[Bayesian DL] 3. Introduction to Bayesian Deep Learning

Published in

jun-devpBlog

5 min readApr 21, 2020

1. What is Bayesian Neural Network?

A Bayesian neural network(also called BNN) refers to extending Standard neural networks(SNN) with assigning distributions to its weights.

While the weights of standard neural networks have particular values for being multiplied to its input, the weights of a BNN have distributions. This means that in the forward steps, the values of weights are stochastic as the values are drawn from its distribution, not deterministic as SNN. Of course, this leads the network outputs also to be stochastic even in the case when the same input is repeatedly given.

More specifically, suppose the case when we feed the same input several times to the network. As each weight in SNN has fixed trained-value the SNNs will always give the same output(deterministic). In BNN, however, the value of each weight is randomly drawn from its distribution. Therefore, the outputs from the several forward passes of BNN given the same input won’t be the same(stochastic).

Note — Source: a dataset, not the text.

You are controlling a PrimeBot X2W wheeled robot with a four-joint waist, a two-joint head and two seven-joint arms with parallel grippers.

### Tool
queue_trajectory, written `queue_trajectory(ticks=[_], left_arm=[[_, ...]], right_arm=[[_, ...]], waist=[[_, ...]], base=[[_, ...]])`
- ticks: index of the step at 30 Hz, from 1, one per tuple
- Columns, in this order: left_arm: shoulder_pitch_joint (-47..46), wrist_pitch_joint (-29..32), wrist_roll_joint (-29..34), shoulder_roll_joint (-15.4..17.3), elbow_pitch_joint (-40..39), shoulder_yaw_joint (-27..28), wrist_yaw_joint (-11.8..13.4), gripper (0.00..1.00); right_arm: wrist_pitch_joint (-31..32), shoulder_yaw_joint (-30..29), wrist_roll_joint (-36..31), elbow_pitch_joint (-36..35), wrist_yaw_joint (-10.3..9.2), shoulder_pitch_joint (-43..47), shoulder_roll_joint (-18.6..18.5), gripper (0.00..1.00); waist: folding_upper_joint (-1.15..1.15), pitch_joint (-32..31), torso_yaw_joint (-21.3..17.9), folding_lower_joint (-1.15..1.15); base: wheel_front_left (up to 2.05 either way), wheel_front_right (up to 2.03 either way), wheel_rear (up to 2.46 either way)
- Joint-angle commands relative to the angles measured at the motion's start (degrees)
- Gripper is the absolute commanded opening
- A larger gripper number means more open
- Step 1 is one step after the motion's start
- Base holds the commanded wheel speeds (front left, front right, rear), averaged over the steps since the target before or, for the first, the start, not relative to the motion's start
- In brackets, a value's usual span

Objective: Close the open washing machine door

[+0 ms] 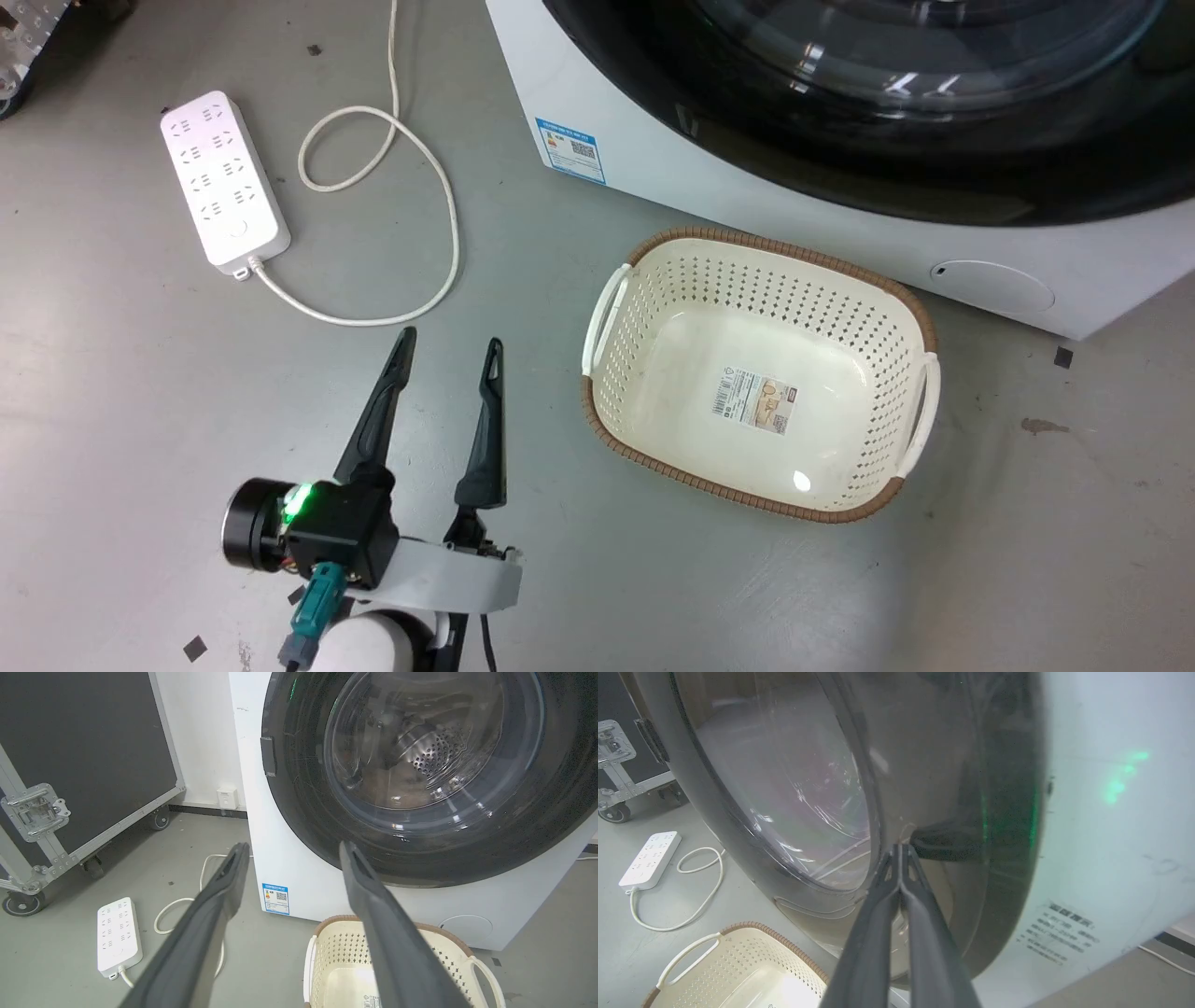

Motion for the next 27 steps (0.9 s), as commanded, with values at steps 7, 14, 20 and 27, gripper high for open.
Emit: queue_trajectory(ticks=[7,14,20,27], left_arm=[[-1.07,-0.31,-0.73,-0.08,0.77,-0.61,0.88,1.0],[0.35,-0.31,-0.98,-0.09,2.36,0.93,0.33,1.0],[2.81,-0.31,-1.53,-0.09,5.31,3.15,-0.69,1.0],[5.51,-0.31,-2.18,0.39,8.21,5.34,-1.81,1.0]], right_arm=[[-1.49,-1.6,-2.65,7.2,-0.12,-5.08,1.28,0.0],[-5.32,0.99,-1.71,8.89,-0.12,-1.24,4.35,1.0],[-11.3,2.87,-1.56,5.42,-0.12,8.11,8.15,1.0],[-15.27,1.86,-6.32,-2.24,-0.12,20.99,14.16,1.0]], waist=[[0.0,-1.15,-0.2,-0.01],[0.0,-5.54,-2.09,-0.01],[0.0,-11.84,-6.32,-0.01],[0.0,-17.08,-11.31,-0.01]], base=[[0.0,0.0,0.0],[0.0,0.0,0.0],[0.0,0.0,0.0],[0.0,0.0,0.0]])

Figure 1 clearly illustrates the difference between SNN and BNN.

Figure 1. from here, Example of CNN in SNN(left) and BNN(right)

2. Uncertainty: Why do we assign distributions to network weights?

Standard deep learning architectures do not allow uncertainty representation in regression settings. In NN for classification, the softmax outputs are often interpreted as the model’s confidence but still, they do not capture the model uncertainty.

Then one question rises.

: Why do we need to capture the model uncertainty?

In the classification tasks, our model outputs the label of the element in softmax-output vector which shows the highest probability(confidence).

Let’s take a look at the figure below.

Figure 2. The softmax output, given input images below the distribution

This is visualized the softmax output given the MNIST images. In this example, there are only the image of ‘1’ and its rotated version as is shown at the bottom of figure 2. For the images of ‘1’ at the bottom left corner, which is either not rotated or slightly rotated, the model correctly classifies it as ‘1’ with high probability(confidence).

However, as the ‘1’ gets rotated, the model begins to be not sure about the given images and it classifies the given images(the bottom-middle part) as ‘5’.

Ideally, since there is no such number existing, it is desirable for a model to tell us that I don’t know, instead of returning uncertain predictions.

This is where the concept of ‘uncertainty’ is introduced. Let the model say ‘I am not sure about the given input’ so that the human take over such uncertain input and classify themselves.

Therefore, In order to capture this uncertainty from a model, we assign distributions to the model weights as the variance of distribution reflects the uncertainty. (Making our model capable of saying ‘I don’t know)

Figure 3 is another example of a BNN(righthand side). As its output unit Y is computed by the sum of products of the activations H and corresponding weights from distributions, Y also has a distribution. Thus, The variance of the distribution of Y can be used to measure how uncertain our model is for its output.

3. How to train and output the model prediction

What we want to eventually get using Machine(Deep) Learning is the distribution of input x and output y, p(y*|x*, X, Y), where X and Y is given training set(events that happened), y* is what we want to predict given input x*.

Figure 4. from here, the distribution P(y*|x*, X, Y) where X and Y are represented as red dots

However, directly calculating p(y*|x*, X, Y) is a difficult task. So what we have previously done is using some techniques that output reasonable predictions and can be easily calculated such as the Maximum Likelihood Estimation(MLE), which compute the weight 𝚯 that maximizes the likelihood p(y|x, 𝚯), and the Maximum A Posterior(MAP), which compute 𝚯 that maximizes p(𝚯|x,y).

However, since those techniques only compute a particular value of 𝚯, not a distribution and we want a distribution, we need to apply a different method called Predictive Distribution(Bayesian Prediction).

Figure 5. The equation for Predictive Distribution

How to derive this formula simply begins with the marginal distribution as is shown below.

Figure 6. derive the predictive distribution

As the Posterior is intractable, we use another technique which is called the variational inference to approximate it.

We will deal with this in detail in the next chapters. But briefly explaining, we assume one distribution q(𝚯) then try to make q(𝚯) similar(approximate) the posterior p(𝚯|X, Y) by reducing the distance computed by KL divergence. In this way, we update the weight distribution q(𝚯) in the training step and substitute p(𝚯|X, Y) by q(𝚯) in the test step to compute the approximated distribution p(y*|x*, X, Y).

Note that we are dealing with distributions, not a particular value that maximizes likelihoods like in MLE, MAP.